Director Kingsley reflects. “It was a simple trip from Kansas City to Des Moines. We thought we would beat the storm. We were wrong. We didn’t count on getting blocked on the interstate. We were wrong. We thought we would of course maintain contact with Ground Force One. We were wrong. The stormfront was too quick and strong. And we had no idea of any planned terror strike of course. We were wrong. We can’t be wrong again. Especially me.”
“It’s climate collapse,” says Sabia. “It got you. You should have known. It’s the greatest wrong of all time. It's the final wrong.”
FBI agents enter the farmhouse with several new scent dogs. Sabia stiffens. One is walked down to the basement, another upstairs, a third over to Sabia who is told to remain still while the dog sniffs her. Sabia throws up her hands.
“Don’t shoot.”
The dog lingers with Sabia, then moves on.
“I apologize for that. This is all standard procedure,” says Kingsley.
“You say you can’t be wrong again, Director. It would be wrong to kick me out of my home. This is my abuelo’s home. My only home.”
“I’m so sorry for your loss, Sabia. We need to secure the area.”

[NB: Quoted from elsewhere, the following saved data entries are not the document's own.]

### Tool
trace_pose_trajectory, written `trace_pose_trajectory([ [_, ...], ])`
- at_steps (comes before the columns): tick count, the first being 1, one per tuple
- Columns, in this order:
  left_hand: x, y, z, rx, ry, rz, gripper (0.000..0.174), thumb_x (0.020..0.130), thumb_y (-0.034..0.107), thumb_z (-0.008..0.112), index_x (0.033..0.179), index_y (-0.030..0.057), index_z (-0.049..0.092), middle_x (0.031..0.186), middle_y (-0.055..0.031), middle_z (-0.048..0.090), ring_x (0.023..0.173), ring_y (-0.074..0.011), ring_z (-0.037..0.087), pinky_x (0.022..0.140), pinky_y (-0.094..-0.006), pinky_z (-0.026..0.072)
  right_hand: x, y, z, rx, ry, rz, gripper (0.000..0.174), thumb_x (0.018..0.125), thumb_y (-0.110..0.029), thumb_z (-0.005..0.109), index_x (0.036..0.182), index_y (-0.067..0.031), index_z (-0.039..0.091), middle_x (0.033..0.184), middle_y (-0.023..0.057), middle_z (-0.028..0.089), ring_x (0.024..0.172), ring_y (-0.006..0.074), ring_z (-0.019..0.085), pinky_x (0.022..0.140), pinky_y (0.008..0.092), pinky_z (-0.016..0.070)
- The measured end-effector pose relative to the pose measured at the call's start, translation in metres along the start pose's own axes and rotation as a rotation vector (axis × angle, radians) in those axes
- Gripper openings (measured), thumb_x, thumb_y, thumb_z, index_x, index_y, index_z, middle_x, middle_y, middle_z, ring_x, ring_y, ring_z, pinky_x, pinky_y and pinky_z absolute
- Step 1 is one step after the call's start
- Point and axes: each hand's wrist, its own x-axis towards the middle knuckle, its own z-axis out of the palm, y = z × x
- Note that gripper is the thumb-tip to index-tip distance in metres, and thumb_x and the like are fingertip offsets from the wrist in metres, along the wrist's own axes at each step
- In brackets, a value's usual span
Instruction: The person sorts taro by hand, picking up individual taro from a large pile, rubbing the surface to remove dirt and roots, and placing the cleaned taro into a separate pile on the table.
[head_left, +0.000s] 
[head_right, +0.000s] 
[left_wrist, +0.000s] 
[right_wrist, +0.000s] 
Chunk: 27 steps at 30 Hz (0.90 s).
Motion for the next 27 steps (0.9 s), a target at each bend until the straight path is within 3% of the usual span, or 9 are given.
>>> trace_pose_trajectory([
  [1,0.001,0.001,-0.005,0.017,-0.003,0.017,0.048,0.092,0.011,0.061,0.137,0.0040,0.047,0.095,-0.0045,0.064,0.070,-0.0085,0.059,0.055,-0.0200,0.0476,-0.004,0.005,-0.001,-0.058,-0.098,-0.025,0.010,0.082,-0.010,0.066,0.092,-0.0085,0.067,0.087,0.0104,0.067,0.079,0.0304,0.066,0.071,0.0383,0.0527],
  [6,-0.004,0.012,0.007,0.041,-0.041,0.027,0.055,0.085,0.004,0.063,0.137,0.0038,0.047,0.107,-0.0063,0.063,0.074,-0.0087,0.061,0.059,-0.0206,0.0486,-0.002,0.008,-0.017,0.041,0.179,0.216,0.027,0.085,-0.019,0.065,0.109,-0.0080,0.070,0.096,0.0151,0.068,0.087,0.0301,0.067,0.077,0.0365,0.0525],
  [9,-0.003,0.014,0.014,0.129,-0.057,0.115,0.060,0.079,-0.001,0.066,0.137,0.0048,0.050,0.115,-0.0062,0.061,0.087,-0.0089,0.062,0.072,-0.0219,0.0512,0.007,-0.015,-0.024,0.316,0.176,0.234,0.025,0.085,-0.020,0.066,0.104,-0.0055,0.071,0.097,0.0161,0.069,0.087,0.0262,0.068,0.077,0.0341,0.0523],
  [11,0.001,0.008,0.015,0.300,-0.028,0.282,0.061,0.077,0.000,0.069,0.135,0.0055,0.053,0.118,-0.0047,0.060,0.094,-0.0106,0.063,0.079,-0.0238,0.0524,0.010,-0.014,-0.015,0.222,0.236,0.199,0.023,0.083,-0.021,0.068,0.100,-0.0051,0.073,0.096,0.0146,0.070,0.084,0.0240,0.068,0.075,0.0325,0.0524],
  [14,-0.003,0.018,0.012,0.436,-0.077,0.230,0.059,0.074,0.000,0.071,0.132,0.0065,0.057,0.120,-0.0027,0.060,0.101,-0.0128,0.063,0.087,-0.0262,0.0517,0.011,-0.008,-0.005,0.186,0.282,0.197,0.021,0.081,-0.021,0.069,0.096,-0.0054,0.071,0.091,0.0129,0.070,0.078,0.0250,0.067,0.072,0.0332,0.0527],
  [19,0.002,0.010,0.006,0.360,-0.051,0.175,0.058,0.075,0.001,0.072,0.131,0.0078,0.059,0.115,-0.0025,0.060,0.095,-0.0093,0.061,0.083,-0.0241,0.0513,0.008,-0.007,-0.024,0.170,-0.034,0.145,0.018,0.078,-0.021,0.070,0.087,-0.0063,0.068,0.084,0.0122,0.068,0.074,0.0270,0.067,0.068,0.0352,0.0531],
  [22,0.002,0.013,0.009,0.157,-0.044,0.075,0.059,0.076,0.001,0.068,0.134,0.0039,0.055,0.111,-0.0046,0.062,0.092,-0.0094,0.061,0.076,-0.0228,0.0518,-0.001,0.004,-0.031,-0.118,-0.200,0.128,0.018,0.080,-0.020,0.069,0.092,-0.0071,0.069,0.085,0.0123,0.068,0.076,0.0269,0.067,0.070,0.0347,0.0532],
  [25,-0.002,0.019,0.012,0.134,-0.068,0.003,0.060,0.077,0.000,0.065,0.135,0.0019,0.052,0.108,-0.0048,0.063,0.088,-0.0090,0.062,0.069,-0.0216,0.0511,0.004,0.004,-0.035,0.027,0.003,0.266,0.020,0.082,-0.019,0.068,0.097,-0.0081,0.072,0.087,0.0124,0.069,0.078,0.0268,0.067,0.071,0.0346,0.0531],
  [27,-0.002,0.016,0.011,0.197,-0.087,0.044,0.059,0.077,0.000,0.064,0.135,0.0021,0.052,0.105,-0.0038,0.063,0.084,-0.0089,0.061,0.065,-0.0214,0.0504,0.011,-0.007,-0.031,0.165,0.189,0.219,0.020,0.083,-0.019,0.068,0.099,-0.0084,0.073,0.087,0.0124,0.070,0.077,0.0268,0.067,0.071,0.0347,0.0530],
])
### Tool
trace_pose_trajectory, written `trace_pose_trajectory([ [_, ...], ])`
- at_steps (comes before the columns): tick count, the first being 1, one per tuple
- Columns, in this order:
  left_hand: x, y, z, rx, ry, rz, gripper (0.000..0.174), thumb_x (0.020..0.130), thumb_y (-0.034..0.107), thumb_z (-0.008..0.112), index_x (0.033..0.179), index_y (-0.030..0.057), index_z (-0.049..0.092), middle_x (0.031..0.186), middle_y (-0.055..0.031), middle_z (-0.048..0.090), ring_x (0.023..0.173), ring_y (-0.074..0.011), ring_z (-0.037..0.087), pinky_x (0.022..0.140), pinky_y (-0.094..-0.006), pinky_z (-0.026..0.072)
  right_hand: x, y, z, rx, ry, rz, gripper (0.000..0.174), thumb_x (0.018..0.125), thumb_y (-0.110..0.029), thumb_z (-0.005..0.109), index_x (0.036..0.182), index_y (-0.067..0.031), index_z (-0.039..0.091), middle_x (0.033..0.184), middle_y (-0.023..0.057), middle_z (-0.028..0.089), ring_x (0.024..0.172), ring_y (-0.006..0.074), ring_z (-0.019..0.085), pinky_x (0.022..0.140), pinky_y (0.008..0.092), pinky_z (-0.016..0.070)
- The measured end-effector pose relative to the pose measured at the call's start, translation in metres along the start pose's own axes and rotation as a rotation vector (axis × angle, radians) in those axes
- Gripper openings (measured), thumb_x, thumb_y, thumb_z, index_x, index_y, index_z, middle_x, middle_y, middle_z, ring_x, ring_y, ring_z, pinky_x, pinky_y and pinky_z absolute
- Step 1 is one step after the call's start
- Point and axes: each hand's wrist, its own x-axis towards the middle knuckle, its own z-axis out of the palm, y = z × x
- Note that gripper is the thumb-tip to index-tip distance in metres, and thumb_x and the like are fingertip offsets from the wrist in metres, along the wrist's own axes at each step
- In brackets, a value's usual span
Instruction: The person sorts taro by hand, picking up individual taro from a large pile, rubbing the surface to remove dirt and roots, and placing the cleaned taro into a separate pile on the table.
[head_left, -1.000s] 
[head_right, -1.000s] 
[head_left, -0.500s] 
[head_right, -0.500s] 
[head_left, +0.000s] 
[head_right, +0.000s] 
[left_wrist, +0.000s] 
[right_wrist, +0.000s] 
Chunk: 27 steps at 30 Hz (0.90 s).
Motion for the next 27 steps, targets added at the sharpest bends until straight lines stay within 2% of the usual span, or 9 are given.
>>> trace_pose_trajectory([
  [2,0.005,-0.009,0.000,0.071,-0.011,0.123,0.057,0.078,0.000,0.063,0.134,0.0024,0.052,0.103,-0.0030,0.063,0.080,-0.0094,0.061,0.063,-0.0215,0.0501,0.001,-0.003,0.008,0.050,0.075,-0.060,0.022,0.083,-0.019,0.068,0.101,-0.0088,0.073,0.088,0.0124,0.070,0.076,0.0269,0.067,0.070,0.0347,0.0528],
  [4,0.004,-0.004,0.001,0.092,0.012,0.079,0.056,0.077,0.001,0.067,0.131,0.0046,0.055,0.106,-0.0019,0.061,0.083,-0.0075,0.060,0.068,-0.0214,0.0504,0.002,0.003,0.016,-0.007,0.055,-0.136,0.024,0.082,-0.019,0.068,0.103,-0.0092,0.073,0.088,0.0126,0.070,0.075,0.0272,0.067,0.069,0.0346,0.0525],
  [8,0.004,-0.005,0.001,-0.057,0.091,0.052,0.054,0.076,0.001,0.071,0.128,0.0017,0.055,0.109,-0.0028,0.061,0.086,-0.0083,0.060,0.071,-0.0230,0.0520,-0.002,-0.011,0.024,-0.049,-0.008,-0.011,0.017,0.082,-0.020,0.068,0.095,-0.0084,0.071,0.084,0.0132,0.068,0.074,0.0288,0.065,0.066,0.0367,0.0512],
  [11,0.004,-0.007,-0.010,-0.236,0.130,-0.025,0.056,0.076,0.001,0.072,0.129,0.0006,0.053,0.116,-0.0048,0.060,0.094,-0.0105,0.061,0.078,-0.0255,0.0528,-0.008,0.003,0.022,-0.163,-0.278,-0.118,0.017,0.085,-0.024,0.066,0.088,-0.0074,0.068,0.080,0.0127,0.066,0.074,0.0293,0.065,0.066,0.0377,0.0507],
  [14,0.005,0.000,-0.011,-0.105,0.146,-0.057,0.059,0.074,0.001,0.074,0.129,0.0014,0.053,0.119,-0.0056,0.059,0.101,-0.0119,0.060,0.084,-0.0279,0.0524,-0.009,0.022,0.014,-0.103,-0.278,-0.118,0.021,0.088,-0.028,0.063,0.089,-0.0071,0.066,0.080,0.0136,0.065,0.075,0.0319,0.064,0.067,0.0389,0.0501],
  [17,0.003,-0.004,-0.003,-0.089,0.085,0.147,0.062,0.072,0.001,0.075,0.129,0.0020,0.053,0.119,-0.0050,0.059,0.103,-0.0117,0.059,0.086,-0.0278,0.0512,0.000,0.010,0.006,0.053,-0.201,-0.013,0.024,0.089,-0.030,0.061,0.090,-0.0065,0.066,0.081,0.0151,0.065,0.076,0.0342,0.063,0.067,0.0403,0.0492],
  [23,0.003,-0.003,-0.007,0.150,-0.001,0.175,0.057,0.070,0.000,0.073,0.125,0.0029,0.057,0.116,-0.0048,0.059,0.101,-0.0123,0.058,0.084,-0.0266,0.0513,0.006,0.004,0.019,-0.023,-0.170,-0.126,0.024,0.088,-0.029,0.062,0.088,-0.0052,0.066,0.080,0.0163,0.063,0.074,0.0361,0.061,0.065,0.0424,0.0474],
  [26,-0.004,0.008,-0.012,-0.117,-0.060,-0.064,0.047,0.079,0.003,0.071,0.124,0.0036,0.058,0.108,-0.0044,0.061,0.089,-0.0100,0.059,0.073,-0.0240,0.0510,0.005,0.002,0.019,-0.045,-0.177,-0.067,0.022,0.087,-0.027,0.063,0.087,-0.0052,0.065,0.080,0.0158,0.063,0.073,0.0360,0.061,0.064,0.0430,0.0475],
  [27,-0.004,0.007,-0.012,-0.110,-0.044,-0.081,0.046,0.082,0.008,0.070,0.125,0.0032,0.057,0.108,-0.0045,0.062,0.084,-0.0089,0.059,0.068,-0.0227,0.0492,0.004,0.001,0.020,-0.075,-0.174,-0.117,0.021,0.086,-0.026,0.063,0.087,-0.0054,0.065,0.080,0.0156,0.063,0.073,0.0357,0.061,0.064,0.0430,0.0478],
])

“I’m totally secure. I get to school on my own. I drive an old pickup, not far. It’s my senior year. I’m eighteen. Everything I know is here. I have no family now. Abuelo and I worked as a team. It was supposed to be a fucking team!”
Sabia stands, lifts her wood chair, holds it as if she’s going to throw it, then slams it on the wood floor.
“This is what I have left. I’m not responsible for your fucking bus!”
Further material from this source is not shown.